■ Exercise objective
Copy out all lines in the data below containing the string "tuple".

Segment Start: Study material

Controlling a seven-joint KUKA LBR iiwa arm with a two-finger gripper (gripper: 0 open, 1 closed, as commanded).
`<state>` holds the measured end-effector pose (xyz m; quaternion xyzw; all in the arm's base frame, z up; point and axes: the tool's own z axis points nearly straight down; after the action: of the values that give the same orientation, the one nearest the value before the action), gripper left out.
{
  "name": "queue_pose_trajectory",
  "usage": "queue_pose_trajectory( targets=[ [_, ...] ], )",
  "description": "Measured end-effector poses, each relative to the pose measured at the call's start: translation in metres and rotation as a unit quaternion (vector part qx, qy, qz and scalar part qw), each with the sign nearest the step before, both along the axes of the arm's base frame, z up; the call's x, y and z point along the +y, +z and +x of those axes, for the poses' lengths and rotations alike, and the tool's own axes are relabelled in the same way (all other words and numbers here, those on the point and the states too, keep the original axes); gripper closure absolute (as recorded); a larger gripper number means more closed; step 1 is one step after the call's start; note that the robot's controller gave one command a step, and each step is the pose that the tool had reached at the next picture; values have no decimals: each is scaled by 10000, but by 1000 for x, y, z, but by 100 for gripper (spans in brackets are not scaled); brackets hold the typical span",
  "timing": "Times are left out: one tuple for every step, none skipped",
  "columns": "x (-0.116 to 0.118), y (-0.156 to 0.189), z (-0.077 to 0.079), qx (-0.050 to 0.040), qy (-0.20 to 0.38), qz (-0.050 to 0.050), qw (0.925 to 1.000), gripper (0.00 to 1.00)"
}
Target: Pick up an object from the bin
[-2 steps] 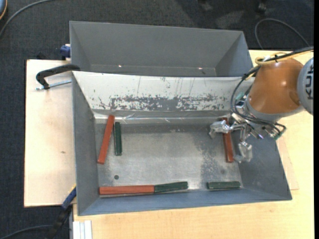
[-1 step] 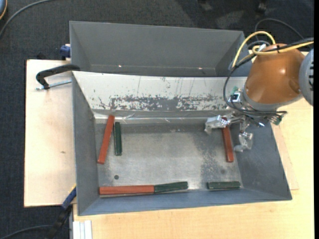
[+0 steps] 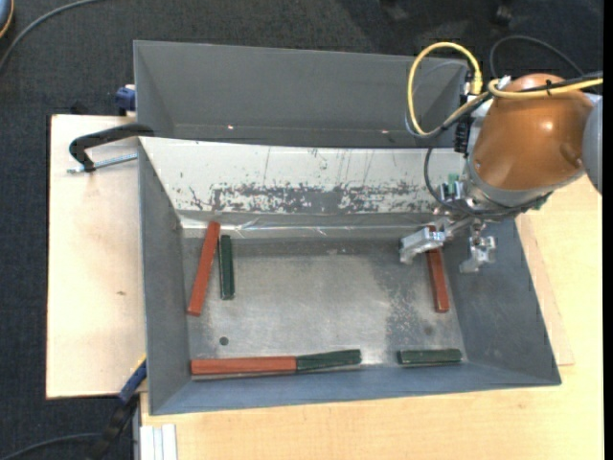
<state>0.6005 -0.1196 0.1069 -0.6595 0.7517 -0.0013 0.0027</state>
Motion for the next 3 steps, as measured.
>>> queue_pose_trajectory(
  targets=[
    [18,-37,0,32,576,8,9983,0],
    [19,-36,1,20,561,4,9984,0],
    [19,-36,1,19,553,5,9985,100]
  ],
)
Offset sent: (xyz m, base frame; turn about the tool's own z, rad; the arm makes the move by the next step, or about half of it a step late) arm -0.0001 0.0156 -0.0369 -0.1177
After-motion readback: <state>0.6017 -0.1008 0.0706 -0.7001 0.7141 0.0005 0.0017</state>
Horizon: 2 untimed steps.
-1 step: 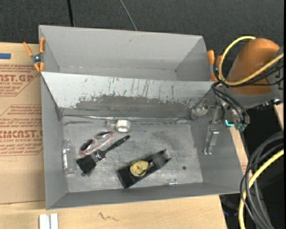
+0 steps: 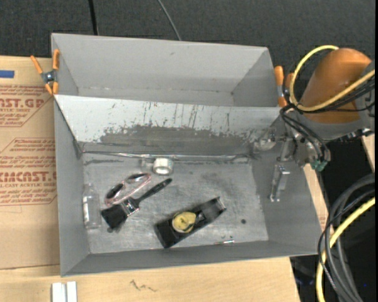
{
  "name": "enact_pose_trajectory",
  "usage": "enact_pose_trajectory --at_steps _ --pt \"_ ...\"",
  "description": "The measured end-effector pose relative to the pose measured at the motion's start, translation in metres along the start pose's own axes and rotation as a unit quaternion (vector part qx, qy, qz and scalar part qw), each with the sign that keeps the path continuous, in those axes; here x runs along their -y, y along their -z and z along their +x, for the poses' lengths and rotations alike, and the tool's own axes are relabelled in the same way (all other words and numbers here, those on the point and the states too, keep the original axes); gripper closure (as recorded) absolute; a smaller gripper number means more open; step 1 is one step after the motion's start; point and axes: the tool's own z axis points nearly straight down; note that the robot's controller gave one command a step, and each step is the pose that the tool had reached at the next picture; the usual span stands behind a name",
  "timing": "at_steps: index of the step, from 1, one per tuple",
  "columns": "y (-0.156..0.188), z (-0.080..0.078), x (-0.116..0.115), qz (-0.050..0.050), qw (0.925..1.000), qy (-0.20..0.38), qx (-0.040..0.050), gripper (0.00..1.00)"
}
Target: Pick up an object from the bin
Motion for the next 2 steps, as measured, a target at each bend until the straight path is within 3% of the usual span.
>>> enact_pose_trajectory --at_steps 1,2 --pt "-0.044 0.023 -0.039 0.002 0.9978 0.067 0.0037 0.00" --pt "-0.045 0.048 -0.074 -0.002 0.9951 0.099 -0.0035 0.00"
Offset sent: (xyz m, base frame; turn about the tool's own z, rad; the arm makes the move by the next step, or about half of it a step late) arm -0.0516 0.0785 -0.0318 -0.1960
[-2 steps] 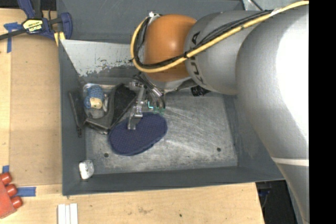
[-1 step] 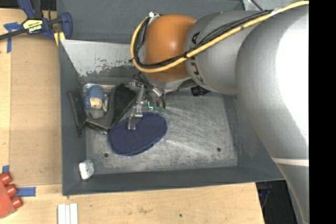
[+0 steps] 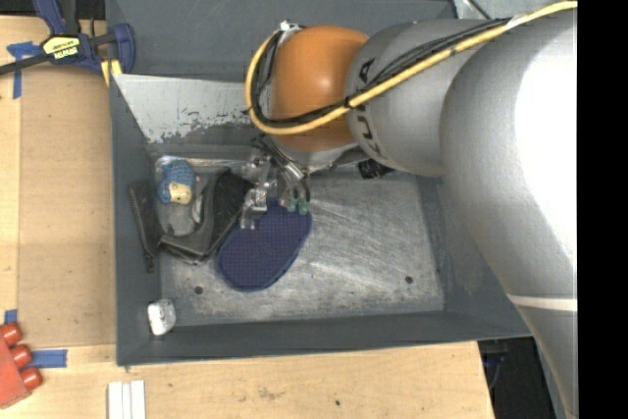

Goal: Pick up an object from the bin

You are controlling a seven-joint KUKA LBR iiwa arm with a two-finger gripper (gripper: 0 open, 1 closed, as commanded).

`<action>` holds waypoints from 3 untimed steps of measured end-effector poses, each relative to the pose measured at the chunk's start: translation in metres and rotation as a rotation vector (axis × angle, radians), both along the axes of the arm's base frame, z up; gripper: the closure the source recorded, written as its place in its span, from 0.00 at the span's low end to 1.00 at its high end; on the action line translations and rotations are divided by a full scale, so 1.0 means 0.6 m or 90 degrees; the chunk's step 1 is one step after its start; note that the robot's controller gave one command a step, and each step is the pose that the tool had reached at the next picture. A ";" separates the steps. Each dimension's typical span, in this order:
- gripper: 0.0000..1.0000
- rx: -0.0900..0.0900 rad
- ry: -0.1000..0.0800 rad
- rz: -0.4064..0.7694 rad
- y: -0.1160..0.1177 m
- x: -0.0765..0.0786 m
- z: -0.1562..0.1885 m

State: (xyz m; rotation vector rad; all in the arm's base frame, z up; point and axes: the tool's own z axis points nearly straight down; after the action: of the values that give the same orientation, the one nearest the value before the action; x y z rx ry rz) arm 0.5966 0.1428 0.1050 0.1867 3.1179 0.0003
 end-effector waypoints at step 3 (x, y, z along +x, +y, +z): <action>0.00 -0.001 0.015 0.017 -0.010 -0.029 0.060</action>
Offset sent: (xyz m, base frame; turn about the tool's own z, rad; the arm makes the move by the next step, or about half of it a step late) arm -0.0037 0.0039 0.1252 -0.0172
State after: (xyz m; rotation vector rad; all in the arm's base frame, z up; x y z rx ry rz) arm 0.5789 0.1370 0.1407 0.1453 3.1440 -0.0037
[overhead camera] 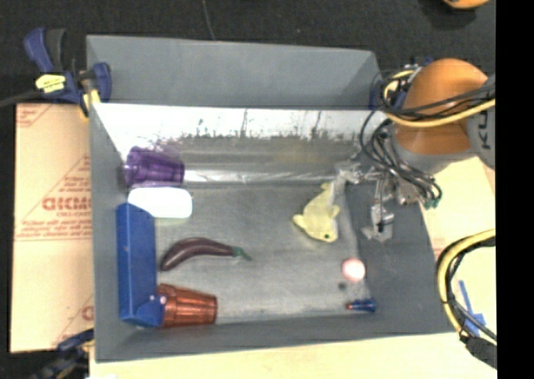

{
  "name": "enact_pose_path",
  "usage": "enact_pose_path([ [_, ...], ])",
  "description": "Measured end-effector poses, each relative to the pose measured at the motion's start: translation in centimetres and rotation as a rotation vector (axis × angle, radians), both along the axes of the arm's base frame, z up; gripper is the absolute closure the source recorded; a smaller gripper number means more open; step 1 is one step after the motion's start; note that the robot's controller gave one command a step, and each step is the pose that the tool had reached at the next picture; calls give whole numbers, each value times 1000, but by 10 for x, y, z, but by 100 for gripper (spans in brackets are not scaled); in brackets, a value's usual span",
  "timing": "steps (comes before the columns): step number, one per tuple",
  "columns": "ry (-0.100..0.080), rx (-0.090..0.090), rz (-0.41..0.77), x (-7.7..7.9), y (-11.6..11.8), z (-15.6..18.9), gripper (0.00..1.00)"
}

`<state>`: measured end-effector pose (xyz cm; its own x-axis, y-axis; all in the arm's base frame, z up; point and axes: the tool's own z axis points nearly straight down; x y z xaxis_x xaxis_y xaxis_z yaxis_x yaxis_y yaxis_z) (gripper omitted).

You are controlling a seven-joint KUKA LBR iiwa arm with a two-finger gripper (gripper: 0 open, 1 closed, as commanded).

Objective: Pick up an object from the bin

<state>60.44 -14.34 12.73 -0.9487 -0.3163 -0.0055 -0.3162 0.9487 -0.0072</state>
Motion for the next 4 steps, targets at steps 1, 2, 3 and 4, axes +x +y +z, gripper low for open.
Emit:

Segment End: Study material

■ Answer section
  "timing": "Times are left out: one tuple for every step, none skipped",
  "timing": "at_steps: index of the step, from 1, one per tuple",
  "timing": "steps (comes before the columns): step number, one per tuple",

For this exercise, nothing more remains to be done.